The National Uprising that the Reliable Source was paying homage to occurred in July of 1975. It was called the Panjsher Insurgency. Everyone
agrees that the rebels were led by the mullahs. And who trained them? Pakistan, of course, denied that it had had anything to do with it. The Afghan population failed to join, and the government helicopters came quickly, shooting the rebels down; they captured ninety-three and found all but sixteen guilty, and then Daoud went on with his business.
But does what some of the groups
were
matter now? Was the Young Man right to feel that the Afghan Resistance was tainted by its origins? —I think not—not at present. I think that the effects of the Soviet presence in Afghanistan have been appallingly evil. Resistance is justified no matter where it comes from. Then, too, if we do accept the Reliable Source’s account, can we say that Daoud was right in his efforts to modernize the country? That (thank God for small favors) is a matter now so laughably academic…

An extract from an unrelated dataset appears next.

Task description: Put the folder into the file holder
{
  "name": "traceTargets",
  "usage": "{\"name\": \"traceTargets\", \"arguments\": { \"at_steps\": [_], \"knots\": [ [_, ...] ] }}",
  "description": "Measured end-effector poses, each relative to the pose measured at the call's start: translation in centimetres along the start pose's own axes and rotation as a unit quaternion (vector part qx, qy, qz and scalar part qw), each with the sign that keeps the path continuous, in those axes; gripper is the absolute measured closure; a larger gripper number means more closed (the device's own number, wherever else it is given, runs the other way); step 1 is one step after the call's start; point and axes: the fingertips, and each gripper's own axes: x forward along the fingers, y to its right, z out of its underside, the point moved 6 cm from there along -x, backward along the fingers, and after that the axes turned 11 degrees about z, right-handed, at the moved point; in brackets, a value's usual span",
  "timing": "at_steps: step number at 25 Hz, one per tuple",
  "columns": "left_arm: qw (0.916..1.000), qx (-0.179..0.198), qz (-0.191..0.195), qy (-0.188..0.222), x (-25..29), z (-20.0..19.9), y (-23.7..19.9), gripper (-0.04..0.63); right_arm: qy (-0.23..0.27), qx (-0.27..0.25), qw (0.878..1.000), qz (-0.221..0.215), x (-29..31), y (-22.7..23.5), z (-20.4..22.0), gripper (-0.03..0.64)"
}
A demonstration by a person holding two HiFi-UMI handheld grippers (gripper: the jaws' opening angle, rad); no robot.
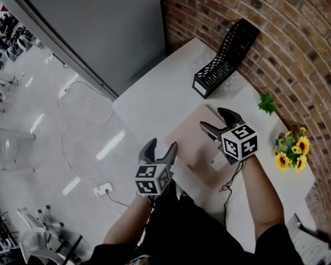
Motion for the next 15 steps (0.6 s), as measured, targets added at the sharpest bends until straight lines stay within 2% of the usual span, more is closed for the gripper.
{"name": "traceTargets", "arguments": {
  "at_steps": [8, 15],
  "knots": [
    [0.9972, -0.059, -0.006, -0.044, 2.2, 3.2, -2.2, 0.287, -0.075, -0.013, 0.997, -0.022, 5.1, 1.5, 1.6, 0.236],
    [0.9934, -0.088, -0.013, -0.072, 3.9, 4.7, -3.5, 0.282, -0.126, 0.007, 0.991, -0.048, 8.8, 3.0, 3.1, 0.204]
  ]
}}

Comparing politics to a chess game, as the Reliable Source loved to do, is, of course, trite in our own mass society, where we expect our politicians to play, and if necessary cheat, for our well-being, while the newspapers glowingly explain the moves for us—for the comparison is trite precisely because it is so valid. The Reliable Source’s use of the phrase was equally justified. —It was the British who first began to speak of the “Great Game” between their empire and Russia’s; and Afghanistan was at the center of the board.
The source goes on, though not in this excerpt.